Is that recovery here to stay or are there other developments that could drag it back into decline mode? Moore has no illusions about the business’ continuing challenges. The recent increase has yet to catch up with the total slump over the past two decades.

“Overall, we’ve slumped by 35%,” she said. “We’ve done everything possible in the industry to help ourselves. Now we really do need policy makers to help.”

IFPI is one of several organizations representing rights owners, including those in other media, entertainment and creative industries, that have called for the European Commission to update the EU’s 2001 Copyright Directive. They insist the Commission needs to seal loopholes that enable some digital platforms to pay less in royalties than others.

For example, subscription-funded Spotify is said to pay about US$18 per user, while YouTube pays less than US$1.YouTube and other ad-funded platforms argue that Safe Harbor provisions in EU and US legislation mean they are not officially commercial streaming music platforms.

“There is a gross mismatch and it’s a structural problem that needs to be addressed by legislation,” Moore stated.

The Commission is scheduled to publish its proposals for a revised directive this September.

The importance of streaming to the potential prosperity of several music ventures was highlighted at a debate during Smart Radio: Playlists 2, part of the London-based Music 4.5 conference series organized by European consultancy firm 2Pears.

Streaming technology has allowed digital music playlists (curated lists of recorded tracks) to thrive as a format for artists, fans, labels, radio and TV broadcasters and streaming platforms to promote new releases, concert tours, favorite genres or simply to create entertainment content by sharing the lists with their social media followers.

In fact, as Simon Rugg, national accounts manager at PIAS UK, reminded Music 4.5 audience, playlists on services like Spotify can influence the fate of artists’ releases. 

“Playlists are not just about the followers you have, but about the number of active users you have,” Rugg advised. “It is a great place to help an artist’s track to move to other playlists.

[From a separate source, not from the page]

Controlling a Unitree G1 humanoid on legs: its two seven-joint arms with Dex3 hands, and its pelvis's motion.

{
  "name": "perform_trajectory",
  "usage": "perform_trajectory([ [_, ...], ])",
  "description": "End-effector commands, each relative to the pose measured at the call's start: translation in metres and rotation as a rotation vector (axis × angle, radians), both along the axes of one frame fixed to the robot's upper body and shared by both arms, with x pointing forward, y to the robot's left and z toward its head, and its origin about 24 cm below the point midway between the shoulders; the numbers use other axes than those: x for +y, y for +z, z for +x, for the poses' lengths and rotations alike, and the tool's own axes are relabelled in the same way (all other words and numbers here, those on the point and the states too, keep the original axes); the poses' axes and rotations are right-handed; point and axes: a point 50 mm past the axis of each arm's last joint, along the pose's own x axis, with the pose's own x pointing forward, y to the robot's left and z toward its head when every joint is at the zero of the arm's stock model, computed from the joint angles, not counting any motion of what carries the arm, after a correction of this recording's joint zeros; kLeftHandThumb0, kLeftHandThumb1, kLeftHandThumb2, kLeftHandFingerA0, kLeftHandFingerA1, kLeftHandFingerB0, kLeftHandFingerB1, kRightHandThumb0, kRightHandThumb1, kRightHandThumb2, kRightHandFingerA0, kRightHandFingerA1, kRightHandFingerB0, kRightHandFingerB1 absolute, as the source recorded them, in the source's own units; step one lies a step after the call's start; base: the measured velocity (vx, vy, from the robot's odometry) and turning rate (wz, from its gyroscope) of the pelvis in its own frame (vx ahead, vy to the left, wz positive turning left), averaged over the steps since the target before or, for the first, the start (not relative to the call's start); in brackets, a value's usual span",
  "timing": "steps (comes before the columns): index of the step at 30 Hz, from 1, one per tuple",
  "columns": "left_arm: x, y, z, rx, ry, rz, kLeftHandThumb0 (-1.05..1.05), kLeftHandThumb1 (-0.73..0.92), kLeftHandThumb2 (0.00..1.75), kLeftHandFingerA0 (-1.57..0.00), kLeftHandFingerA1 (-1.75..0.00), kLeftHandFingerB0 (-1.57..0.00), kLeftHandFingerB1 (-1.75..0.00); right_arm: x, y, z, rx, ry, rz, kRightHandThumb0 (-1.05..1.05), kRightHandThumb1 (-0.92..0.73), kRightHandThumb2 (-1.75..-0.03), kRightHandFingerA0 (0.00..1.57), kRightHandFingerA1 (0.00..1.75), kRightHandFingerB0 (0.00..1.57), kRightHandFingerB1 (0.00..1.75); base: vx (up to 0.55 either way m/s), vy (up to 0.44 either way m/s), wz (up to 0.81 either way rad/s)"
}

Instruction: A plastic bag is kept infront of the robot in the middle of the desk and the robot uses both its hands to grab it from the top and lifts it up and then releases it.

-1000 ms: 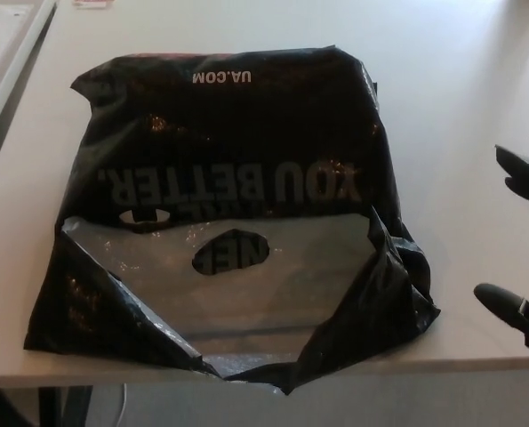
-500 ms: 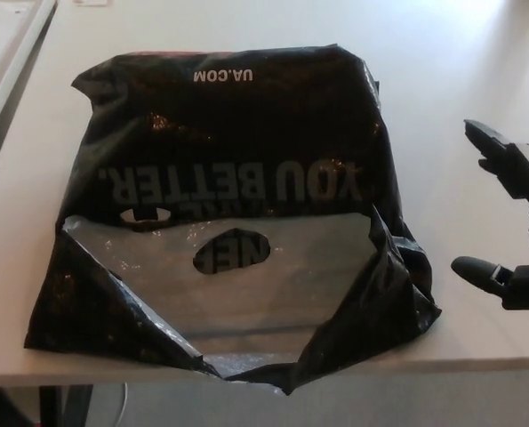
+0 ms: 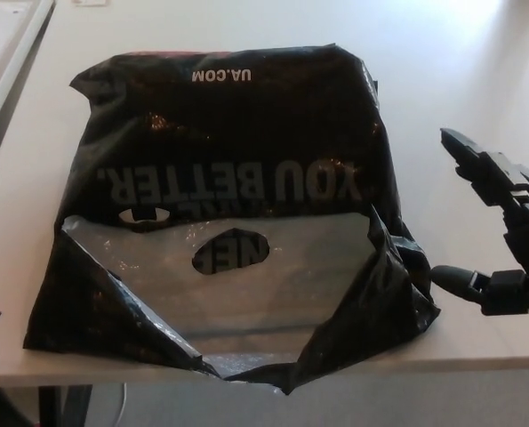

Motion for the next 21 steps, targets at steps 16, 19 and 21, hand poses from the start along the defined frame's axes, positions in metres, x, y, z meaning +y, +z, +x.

And the role of (specialized) curators has become more important.”

This was supported earlier this month when Spotify announced its listeners play more than 1 billion streamed playlist tracks weekly.

On the other hand, many Smart Radio speakers said YouTube’s dominance in streaming music in terms of audience reach has not necessarily fully compensated artists and other rights holders.

Streaming video technology could affect the future of playlists as online music-video consumption grows faster than audio streaming consumption, said Francois Planquette, another Music 4.5 speaker.

YouTube is no longer an ideal music-video promotion tool despite reaching 1 billion-plus registered users, said Planquette, the development director at Playzer, the Paris-based multi-platform music-video streaming service.

“YouTube is playlist unfriendly, especially with its annoying ads, which mean the videos are not fun to watch,” he declared.

“This is frustrating at a time when artists create four videos per album, compared to one to two videos in the past. Some artists like Justin Bieber have a video for every album track. So, we thought, why shouldn’t fans have video playlists too?”

The Playzer app is embedded on the digital TV services offered by French telecoms giant Orange in France. For a weekly subscription of €1.99, viewers can create their own music-video playlists from a catalog of 70,000-plus licensed video clips.